— The task —
Take the listing below and output it again exactly.

======

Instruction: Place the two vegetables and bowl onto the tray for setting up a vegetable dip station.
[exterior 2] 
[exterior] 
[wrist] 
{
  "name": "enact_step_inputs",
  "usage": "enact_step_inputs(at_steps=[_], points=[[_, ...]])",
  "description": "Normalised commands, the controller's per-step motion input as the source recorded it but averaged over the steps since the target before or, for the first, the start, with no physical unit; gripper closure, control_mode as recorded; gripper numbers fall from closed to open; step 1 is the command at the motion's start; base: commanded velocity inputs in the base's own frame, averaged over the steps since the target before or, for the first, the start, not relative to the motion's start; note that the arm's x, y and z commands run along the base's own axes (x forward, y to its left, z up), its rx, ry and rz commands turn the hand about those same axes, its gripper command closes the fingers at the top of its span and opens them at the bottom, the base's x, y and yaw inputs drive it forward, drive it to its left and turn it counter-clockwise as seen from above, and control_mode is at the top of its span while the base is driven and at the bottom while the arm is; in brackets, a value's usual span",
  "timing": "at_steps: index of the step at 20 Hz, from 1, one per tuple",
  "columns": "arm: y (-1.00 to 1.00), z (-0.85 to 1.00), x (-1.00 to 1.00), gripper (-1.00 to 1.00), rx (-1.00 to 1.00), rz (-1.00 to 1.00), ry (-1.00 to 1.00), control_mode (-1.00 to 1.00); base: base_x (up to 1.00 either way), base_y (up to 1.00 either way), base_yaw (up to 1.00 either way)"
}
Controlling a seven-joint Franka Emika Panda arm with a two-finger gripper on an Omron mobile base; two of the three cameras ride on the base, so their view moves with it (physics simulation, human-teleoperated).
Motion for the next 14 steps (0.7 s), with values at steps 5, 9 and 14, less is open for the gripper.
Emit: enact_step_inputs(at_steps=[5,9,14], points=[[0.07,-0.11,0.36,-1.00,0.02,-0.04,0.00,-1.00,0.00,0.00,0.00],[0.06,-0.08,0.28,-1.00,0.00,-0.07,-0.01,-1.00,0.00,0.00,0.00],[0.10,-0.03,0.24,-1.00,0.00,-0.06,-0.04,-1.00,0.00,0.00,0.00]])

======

— Solution —
Instruction: Place the two vegetables and bowl onto the tray for setting up a vegetable dip station.
[exterior 2] 
[exterior] 
[wrist] 
{
  "name": "enact_step_inputs",
  "usage": "enact_step_inputs(at_steps=[_], points=[[_, ...]])",
  "description": "Normalised commands, the controller's per-step motion input as the source recorded it but averaged over the steps since the target before or, for the first, the start, with no physical unit; gripper closure, control_mode as recorded; gripper numbers fall from closed to open; step 1 is the command at the motion's start; base: commanded velocity inputs in the base's own frame, averaged over the steps since the target before or, for the first, the start, not relative to the motion's start; note that the arm's x, y and z commands run along the base's own axes (x forward, y to its left, z up), its rx, ry and rz commands turn the hand about those same axes, its gripper command closes the fingers at the top of its span and opens them at the bottom, the base's x, y and yaw inputs drive it forward, drive it to its left and turn it counter-clockwise as seen from above, and control_mode is at the top of its span while the base is driven and at the bottom while the arm is; in brackets, a value's usual span",
  "timing": "at_steps: index of the step at 20 Hz, from 1, one per tuple",
  "columns": "arm: y (-1.00 to 1.00), z (-0.85 to 1.00), x (-1.00 to 1.00), gripper (-1.00 to 1.00), rx (-1.00 to 1.00), rz (-1.00 to 1.00), ry (-1.00 to 1.00), control_mode (-1.00 to 1.00); base: base_x (up to 1.00 either way), base_y (up to 1.00 either way), base_yaw (up to 1.00 either way)"
}
Controlling a seven-joint Franka Emika Panda arm with a two-finger gripper on an Omron mobile base; two of the three cameras ride on the base, so their view moves with it (physics simulation, human-teleoperated).
Motion for the next 14 steps (0.7 s), with values at steps 5, 9 and 14, less is open for the gripper.
Emit: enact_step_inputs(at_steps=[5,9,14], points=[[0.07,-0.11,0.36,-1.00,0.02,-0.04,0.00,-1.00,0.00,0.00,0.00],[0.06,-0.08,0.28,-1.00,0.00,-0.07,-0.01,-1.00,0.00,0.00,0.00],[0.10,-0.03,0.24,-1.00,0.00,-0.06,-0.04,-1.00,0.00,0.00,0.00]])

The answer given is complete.